Luego, el lunes 15 de junio, San Francisco permitió que las tiendas minoristas en interiores reabrieran, siguiendo los protocolos de seguridad. Mi papá estaba cerrado los lunes, pero no podía faltar a la gran inauguración, así que trabajó seis días seguidos, sin paga. (No se había cortado un cheque de la tienda desde enero). Su instinto era bueno. Los parlantes inalámbricos se habían estado vendiendo durante la pandemia, pero tenía muchos en stock, y la gente un poco mayor que yo, dijo mi padre, estaba ansiosa por apoyar una tienda local. Sus clientes leales, personas que conoce desde hace décadas, personas cuyos hijos, carreras e inquietudes le interesan, deleitaron a mi papá al dejarse caer, con la máscara puesta, el pelo largo, algunos casi irreconocibles, diciéndole que no comprarían en ningún lado. demás.

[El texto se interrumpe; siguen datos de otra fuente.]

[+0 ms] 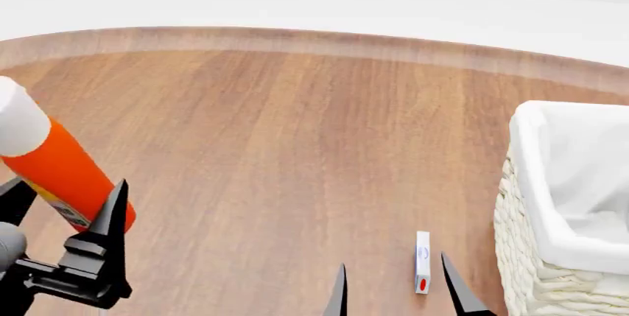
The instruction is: Pick up the ketchup, and put it in the basket.
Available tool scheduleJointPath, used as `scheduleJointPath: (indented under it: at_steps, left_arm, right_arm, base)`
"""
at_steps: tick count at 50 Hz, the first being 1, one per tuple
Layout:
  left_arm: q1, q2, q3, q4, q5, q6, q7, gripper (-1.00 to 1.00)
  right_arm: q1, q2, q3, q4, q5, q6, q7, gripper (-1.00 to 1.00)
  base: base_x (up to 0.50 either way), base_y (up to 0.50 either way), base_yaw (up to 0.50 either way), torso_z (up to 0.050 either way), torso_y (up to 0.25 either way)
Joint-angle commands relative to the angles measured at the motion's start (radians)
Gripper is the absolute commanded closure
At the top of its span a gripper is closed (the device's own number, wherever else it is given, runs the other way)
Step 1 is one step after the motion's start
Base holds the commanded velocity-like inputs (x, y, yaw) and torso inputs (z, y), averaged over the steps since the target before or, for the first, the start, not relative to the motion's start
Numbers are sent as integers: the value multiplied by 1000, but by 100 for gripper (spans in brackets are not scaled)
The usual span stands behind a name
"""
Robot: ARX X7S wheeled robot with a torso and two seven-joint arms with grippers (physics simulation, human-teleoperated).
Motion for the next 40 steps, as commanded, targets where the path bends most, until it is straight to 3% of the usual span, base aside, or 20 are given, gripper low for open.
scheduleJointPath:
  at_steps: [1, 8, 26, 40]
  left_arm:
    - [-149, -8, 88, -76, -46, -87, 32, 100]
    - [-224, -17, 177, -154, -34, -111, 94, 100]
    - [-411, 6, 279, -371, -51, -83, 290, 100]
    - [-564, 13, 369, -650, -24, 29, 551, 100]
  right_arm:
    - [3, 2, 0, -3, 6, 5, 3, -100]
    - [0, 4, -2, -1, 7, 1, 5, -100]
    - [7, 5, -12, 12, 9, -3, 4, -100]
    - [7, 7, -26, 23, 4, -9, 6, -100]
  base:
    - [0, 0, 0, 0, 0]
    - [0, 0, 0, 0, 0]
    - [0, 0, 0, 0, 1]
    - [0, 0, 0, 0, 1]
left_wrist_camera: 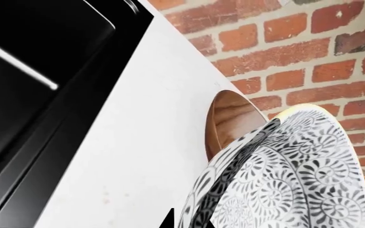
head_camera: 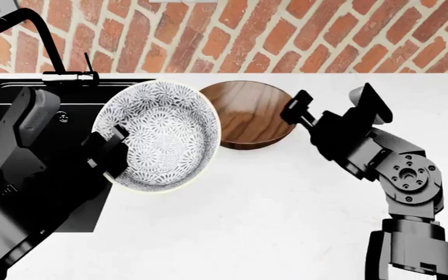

Más de 400.000 pequeñas empresas han cerrado desde el inicio de la pandemia y muchos miles más están en riesgo, según el Proyecto Hamilton, afiliado a Brookings Institution. Las tiendas de mamá y papá en todo el país se están liquidando, rompiendo sus contratos de arrendamiento, diciendo adiós escritas a mano. “Estamos tristes y lamentamos que sea hora de decir zai jian (hasta que nos encontremos de nuevo),” leer un letrero en la institución de dim sum de San Francisco, Ton Kiang. “A lo largo de los años, compartió sus bodas y aniversarios con nosotros, celebró y nos hizo organizar los pasajes de su vida y reuniones familiares … Siempre atesoraremos estos momentos y valoraremos su amistad”.

¿Cuántas de estas empresas eventualmente serán reemplazadas y qué se perderá si no lo son? Es fácil comparar precios. Es más difícil valorar la irritante independencia de los propietarios de pequeñas empresas o su importancia colectiva para el espíritu comunitario e incluso la idea estadounidense. “Lo que me asombra en Estados Unidos no es tanto la maravillosa grandeza de algunas empresas como la innumerable multitud de pequeñas”, escribió Alexis de Tocqueville en 1835.

Mi papá, tan feliz de estar de regreso, actuó como si nunca me hubiera dicho que estaba cerrando la tienda. Estaba en el comercio minorista (mal), pero los productos que vendía eran para el hogar (buenos). Por ahora, al menos durante un tiempo más, estaría subiendo el volumen en la sala de sonido, a la que pertenecía.


Este artículo aparece en la edición impresa de diciembre de 2020 con el título “Muerte de una pequeña empresa”.